Data extracted from a collection:

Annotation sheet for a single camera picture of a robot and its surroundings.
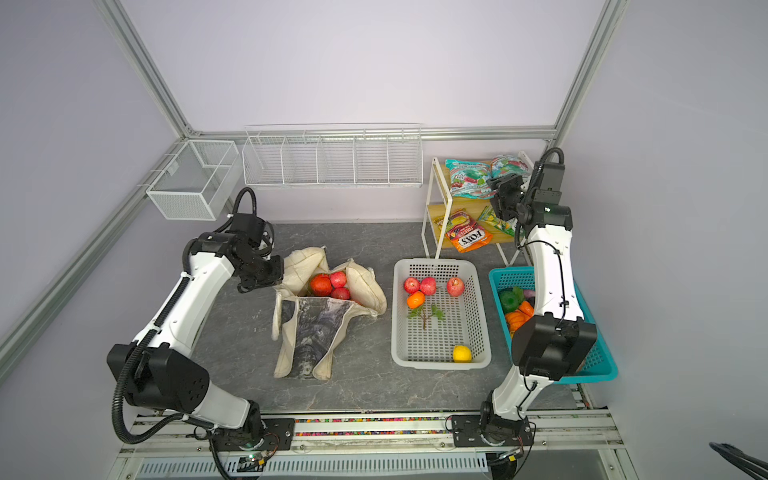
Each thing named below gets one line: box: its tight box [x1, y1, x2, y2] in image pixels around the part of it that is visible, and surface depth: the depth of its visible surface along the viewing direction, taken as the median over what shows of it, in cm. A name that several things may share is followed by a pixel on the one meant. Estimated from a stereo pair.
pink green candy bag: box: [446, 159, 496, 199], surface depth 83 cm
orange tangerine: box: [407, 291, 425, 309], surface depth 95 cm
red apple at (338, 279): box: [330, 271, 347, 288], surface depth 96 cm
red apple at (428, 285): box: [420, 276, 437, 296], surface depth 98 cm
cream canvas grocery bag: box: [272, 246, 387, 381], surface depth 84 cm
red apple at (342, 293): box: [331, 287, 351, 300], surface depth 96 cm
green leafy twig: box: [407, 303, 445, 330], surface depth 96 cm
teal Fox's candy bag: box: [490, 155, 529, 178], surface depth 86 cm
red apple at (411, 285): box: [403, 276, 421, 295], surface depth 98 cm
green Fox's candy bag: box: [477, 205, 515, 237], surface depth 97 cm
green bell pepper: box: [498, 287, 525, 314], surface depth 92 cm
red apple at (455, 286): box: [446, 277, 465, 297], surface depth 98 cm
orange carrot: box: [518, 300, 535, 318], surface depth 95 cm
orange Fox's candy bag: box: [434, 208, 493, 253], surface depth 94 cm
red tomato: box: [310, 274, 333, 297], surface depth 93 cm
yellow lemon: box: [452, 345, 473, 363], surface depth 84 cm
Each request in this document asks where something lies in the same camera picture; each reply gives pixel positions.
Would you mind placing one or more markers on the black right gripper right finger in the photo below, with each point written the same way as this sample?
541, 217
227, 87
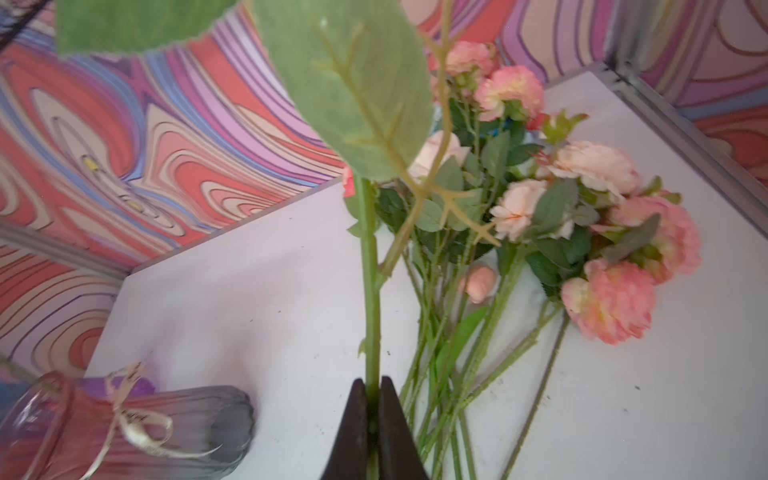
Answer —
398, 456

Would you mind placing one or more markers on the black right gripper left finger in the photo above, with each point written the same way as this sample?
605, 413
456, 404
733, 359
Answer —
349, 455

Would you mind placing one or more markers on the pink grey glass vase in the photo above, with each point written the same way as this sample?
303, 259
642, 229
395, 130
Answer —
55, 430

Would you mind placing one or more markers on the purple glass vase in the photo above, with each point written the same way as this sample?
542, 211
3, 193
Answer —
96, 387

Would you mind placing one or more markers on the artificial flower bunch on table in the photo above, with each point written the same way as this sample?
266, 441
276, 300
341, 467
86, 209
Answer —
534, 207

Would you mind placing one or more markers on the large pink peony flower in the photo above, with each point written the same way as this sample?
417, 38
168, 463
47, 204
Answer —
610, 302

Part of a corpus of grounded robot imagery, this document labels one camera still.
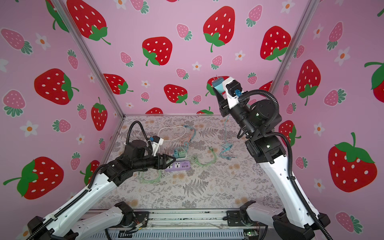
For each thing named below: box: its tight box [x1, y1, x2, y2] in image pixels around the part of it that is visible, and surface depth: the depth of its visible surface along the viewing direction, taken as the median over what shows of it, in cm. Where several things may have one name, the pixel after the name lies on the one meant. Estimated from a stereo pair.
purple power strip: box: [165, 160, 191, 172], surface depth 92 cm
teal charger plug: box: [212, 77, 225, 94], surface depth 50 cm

--

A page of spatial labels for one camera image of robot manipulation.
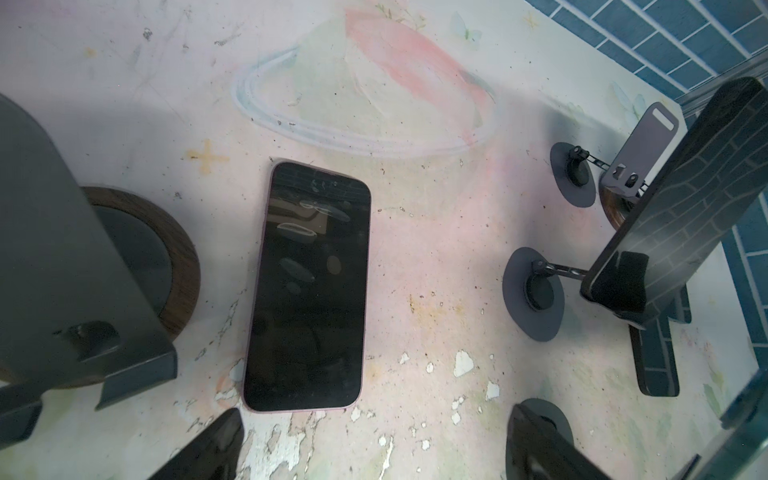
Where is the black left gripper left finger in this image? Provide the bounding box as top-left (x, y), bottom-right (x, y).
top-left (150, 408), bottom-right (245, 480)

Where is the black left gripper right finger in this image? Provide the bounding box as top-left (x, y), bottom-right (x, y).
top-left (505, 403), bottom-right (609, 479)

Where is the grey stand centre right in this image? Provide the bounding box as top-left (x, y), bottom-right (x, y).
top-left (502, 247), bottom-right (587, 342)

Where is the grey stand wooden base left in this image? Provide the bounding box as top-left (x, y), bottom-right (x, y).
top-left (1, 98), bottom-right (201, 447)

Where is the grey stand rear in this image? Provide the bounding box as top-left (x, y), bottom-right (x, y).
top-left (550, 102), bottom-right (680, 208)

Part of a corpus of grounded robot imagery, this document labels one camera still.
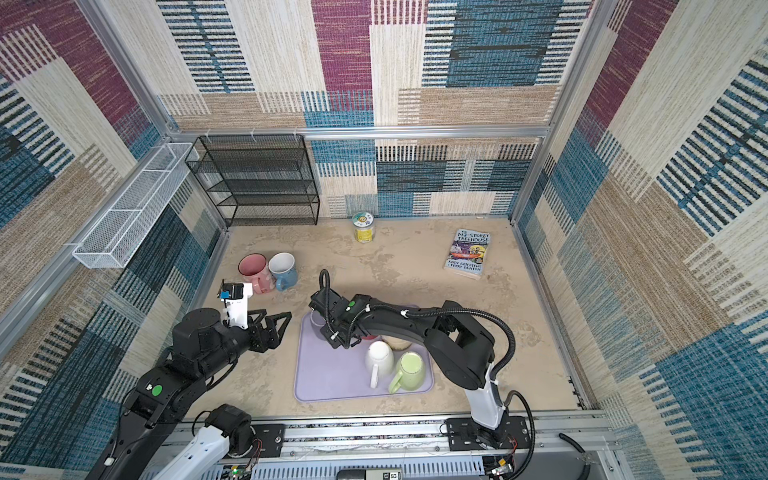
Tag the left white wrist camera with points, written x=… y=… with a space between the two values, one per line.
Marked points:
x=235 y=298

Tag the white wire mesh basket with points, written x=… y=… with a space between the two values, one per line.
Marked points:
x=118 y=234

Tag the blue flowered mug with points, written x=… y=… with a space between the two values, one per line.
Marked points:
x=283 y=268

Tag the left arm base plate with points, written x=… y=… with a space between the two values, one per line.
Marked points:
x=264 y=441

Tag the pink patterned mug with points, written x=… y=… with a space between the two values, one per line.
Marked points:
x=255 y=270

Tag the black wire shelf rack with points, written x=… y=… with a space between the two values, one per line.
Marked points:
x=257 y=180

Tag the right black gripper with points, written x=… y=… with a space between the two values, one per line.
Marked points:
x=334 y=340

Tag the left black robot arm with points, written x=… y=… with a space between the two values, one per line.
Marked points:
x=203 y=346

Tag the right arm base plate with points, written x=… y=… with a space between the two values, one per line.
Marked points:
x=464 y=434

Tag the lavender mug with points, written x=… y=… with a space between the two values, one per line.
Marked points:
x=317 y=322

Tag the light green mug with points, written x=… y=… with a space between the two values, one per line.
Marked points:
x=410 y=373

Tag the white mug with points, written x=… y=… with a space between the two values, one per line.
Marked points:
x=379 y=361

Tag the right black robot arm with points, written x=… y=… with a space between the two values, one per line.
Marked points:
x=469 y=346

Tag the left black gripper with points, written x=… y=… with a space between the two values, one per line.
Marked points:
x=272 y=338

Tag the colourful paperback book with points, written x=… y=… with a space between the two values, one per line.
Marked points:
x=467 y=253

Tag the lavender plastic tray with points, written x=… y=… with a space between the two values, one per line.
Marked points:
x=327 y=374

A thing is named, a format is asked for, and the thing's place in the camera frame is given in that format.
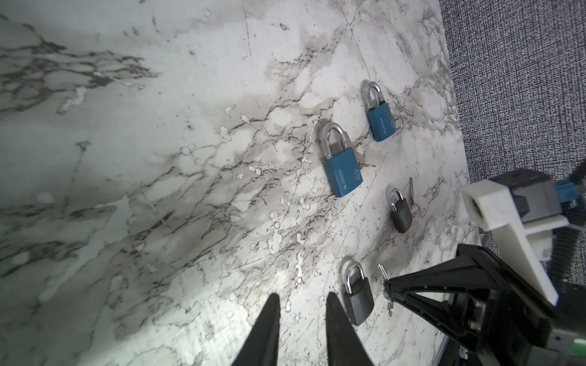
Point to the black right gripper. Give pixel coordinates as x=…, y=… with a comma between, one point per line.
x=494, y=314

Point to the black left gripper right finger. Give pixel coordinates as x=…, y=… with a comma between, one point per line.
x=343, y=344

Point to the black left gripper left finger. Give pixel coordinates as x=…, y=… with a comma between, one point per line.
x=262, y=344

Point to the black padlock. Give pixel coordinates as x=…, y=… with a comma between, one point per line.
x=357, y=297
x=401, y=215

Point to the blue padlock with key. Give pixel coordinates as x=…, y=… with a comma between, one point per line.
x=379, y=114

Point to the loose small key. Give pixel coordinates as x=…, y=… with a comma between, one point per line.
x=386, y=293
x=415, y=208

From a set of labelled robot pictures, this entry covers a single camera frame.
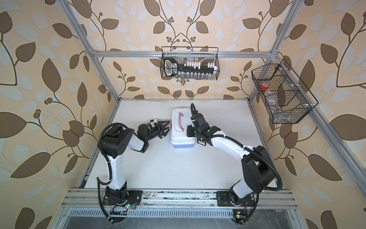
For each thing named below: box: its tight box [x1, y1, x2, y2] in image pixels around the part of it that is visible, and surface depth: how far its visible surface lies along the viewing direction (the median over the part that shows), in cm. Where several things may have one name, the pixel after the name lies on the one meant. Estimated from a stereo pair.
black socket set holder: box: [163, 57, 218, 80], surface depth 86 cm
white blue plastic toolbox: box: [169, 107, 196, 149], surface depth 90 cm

---

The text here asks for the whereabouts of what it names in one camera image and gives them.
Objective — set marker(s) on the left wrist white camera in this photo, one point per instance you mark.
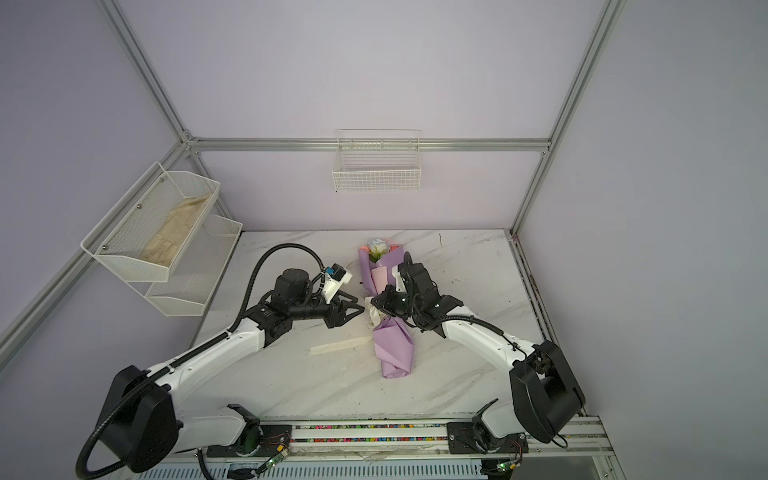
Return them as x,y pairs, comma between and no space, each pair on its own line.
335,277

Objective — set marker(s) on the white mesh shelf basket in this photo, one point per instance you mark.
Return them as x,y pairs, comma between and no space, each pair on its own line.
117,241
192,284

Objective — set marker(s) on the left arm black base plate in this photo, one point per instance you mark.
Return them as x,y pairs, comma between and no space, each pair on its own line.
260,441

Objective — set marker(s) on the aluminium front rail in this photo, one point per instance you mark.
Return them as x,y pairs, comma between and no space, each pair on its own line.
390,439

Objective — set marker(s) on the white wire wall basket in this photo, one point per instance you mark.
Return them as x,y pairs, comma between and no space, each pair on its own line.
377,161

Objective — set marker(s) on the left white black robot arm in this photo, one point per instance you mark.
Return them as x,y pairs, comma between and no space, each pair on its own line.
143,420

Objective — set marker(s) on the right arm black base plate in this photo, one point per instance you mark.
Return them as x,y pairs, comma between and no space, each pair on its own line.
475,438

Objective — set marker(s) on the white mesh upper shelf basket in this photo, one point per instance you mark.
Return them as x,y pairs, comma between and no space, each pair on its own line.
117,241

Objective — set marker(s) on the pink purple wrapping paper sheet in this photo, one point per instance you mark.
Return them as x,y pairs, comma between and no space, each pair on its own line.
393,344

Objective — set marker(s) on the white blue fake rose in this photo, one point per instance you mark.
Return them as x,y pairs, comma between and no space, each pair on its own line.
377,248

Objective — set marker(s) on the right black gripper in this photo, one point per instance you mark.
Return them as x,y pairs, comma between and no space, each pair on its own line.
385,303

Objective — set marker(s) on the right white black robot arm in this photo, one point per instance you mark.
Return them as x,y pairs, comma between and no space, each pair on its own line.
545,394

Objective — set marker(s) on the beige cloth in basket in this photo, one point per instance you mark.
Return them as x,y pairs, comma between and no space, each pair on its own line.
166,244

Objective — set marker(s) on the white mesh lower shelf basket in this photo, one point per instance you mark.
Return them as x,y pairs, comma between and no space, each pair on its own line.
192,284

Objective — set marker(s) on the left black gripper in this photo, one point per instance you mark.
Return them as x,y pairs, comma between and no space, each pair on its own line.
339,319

• [Task to complete]:
Those lines above that contain the string "purple" should be returned.

• [Output for this exercise]:
Would you mind placing one or more markers on the purple glass vase in the photo above, with each point written the same way as this sample?
purple power strip: box: [165, 160, 191, 172], surface depth 92 cm
Objective — set marker(s) on the pink purple wrapping paper sheet in this photo, one point per instance you mark.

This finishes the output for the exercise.